Could you repeat every line below exactly, skipping the images?

→ DATA TO USE:
-------------------------

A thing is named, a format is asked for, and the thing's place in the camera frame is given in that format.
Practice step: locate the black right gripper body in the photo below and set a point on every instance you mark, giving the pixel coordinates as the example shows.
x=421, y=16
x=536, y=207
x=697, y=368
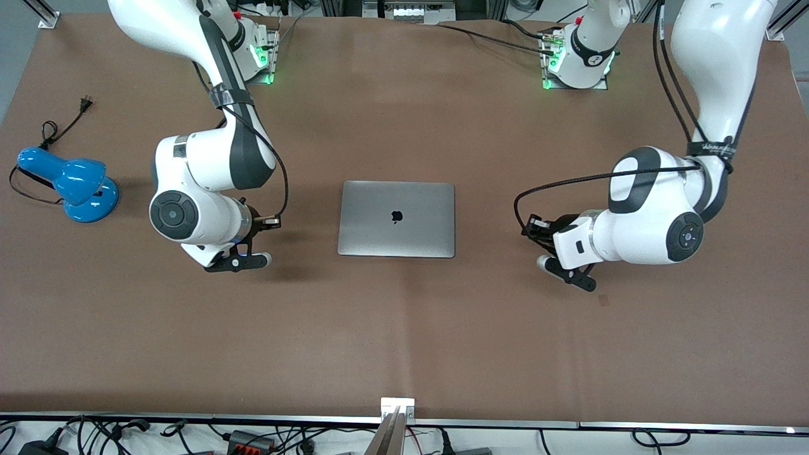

-------------------------

→ EXERCISE OUTPUT:
A thing is named, a format is asked for, and the thing's place in the camera frame is given in that format.
Practice step: locate the black right gripper body in the photo below and set a point on every instance you mark, giving the pixel coordinates as the example shows.
x=421, y=16
x=536, y=207
x=697, y=368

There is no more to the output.